RELATED: Behind the Bib: Song Fa Bak Kut Teh
4. Hoo Kee Bak Chang
About: For more than seven decades, the Chew family has been making Hokkien-style rice dumplings, which are parcels of rice fried with five-spice powder and dark soya sauce, and stuffed with ingredients such as salted egg yolk, mushrooms and chestnuts. For the past nine years, Hoo Kee Bak Chang has been run by its third-generation owner Ryk Chew, who gave up his day job as an engineer in the telecommunications industry to continue his family’s bak zhang business.
The shop is started by Ryk’s grandfather, Chew Hai Chwee, who peddled rice dumplings in the 1950s and 1960s along Amoy Street. His rice dumplings proved to be so popular that he took over the coffeeshop that was behind his makeshift stall. In 1984, Hoo Kee relocated to its current location in Amoy Street Food Centre following the government’s ban on street hawkers.
What Our Inspectors Say: Built in 1983, Amoy Street Food Centre has been renovated twice since. It’s only five to 10 minutes from the MRT station and being near the CBD means that there are queues everywhere at lunchtime. Hoo Kee Bak Chang sells glutinous rice mixed with marinated pork, salted duck egg yolk; pork and chestnut wrapped with bamboo leaf.
5. Ka Soh
About: Ka Soh, which is famed for its fish head noodles and zichar dishes such as prawn paste chicken and deep-fried pork ribs, was started in 1995 by the Tang family. However, the restaurant’s roots date back to the 1930s with Swee Kee Eating House, which was founded by the late Tang Kwong Swee. Starting out as a pushcart stall in 1939 in Great World Amusement Park, the stall relocated to Tofu Street (Far East Square complex today) in the 1950s and was named as Swee Kee Eating House.

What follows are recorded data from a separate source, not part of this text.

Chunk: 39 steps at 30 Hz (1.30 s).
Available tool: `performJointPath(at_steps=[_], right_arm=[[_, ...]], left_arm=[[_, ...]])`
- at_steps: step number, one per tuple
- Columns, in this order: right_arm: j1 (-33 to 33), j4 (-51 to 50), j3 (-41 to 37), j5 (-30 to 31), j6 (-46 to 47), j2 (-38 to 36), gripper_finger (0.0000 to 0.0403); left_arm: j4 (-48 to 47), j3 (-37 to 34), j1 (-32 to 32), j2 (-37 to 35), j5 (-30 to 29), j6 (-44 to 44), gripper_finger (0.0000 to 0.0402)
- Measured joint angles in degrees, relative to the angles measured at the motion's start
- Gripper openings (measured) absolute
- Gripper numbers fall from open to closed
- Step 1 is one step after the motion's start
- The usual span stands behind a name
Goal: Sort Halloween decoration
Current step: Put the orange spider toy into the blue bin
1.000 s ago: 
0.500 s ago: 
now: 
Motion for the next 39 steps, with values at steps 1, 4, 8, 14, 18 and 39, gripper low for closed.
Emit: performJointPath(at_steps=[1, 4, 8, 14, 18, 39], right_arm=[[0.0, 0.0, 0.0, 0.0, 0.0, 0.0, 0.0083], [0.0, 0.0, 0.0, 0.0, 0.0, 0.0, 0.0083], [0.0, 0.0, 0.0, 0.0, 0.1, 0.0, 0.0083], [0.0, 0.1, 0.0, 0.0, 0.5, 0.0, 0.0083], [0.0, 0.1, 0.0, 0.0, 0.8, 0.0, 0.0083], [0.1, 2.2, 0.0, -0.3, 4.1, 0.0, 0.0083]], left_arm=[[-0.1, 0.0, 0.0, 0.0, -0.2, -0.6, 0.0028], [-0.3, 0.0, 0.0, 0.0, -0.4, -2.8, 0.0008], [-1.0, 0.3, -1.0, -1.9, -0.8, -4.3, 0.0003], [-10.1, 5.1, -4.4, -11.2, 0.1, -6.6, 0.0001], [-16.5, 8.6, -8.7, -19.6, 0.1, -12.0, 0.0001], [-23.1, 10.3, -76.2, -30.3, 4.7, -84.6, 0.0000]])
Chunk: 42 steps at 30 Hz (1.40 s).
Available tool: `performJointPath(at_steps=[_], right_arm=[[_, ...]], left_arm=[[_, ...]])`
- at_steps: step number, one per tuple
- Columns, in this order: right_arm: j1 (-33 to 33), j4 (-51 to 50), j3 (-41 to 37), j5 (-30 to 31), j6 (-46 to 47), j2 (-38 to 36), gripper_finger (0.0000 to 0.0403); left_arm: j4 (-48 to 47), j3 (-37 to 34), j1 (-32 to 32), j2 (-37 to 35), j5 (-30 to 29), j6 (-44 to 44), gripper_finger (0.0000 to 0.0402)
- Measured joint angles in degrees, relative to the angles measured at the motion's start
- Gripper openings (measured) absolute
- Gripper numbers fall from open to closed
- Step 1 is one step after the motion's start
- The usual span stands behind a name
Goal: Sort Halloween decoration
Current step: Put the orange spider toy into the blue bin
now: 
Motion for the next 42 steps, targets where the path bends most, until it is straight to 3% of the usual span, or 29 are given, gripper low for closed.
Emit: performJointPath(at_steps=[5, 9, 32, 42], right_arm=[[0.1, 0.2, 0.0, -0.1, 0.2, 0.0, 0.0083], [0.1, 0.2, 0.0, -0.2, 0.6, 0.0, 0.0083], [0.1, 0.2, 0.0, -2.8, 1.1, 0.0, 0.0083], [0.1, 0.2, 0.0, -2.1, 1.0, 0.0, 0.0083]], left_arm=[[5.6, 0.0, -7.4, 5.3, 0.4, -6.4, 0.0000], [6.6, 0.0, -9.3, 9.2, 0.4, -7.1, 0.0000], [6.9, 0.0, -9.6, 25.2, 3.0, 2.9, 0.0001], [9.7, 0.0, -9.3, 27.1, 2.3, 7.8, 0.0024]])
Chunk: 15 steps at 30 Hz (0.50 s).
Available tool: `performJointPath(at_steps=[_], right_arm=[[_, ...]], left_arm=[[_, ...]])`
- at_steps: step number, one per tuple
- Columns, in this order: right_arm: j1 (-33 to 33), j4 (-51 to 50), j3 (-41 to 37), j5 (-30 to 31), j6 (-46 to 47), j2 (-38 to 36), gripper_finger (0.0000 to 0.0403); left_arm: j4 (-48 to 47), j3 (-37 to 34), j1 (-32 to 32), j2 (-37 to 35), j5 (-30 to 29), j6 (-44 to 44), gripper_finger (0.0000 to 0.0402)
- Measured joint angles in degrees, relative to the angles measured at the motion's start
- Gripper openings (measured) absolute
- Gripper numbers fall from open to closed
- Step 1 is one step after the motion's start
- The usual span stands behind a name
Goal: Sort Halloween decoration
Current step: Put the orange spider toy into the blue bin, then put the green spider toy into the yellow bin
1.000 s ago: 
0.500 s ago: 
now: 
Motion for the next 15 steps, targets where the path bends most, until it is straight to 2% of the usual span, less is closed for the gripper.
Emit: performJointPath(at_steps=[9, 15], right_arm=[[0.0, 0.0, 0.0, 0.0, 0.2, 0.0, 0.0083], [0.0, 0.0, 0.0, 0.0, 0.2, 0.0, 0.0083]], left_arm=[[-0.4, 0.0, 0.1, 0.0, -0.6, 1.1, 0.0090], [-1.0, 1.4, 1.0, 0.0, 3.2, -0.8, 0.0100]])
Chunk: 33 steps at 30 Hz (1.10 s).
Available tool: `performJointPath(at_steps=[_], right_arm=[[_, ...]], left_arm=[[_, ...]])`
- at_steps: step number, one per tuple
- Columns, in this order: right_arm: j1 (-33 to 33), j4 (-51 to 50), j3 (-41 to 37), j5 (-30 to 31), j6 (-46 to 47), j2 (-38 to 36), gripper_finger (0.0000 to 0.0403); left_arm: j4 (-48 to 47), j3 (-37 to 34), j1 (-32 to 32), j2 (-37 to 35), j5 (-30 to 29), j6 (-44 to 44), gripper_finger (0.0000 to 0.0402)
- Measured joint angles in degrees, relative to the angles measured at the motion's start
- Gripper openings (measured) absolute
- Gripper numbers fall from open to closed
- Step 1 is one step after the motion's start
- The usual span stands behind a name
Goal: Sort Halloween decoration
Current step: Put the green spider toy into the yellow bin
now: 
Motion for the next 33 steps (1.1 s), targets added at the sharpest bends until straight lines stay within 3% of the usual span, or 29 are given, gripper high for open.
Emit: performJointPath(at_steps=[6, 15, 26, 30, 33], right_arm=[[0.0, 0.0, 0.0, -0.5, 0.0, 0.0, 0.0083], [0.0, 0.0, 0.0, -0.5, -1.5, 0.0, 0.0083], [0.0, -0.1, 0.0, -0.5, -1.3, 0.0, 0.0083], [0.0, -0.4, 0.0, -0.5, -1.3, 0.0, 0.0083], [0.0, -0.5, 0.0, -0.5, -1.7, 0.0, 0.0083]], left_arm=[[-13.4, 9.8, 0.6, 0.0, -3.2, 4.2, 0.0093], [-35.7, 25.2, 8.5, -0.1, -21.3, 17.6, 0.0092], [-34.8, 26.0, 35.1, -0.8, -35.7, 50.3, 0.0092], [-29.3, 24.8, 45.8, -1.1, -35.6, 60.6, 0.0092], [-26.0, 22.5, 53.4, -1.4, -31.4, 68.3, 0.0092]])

At Swee Kee Eating House, a waitress, who was affectionately called “ka soh por”, was known for her fiery temper and no-nonsense attitude. Despite this, many regular customers remembered her fondly and she became an icon of sorts for the restaurant. These days, the restaurant chain is run by third-generation owner Cedric Tang. It also operates outlets in Indonesia and Malaysia. In April, it debuted a fast-casual concept, Faai Di By Ka Soh, in Jewel Changi Airport.
What Our Inspectors Say: The location is a little unusual but then there's nothing like being surrounded by hospital buildings to remind you of the importance of a good diet. Order the famous speciality here of milky white fish soup with noodles - made by cooking fresh snakehead fish and fish bones for over four hours - and you'll feel instantly invigorated. The fried shrimp paste chicken is also worth trying. Ka Soh also has branches in Malaysia and Indonesia.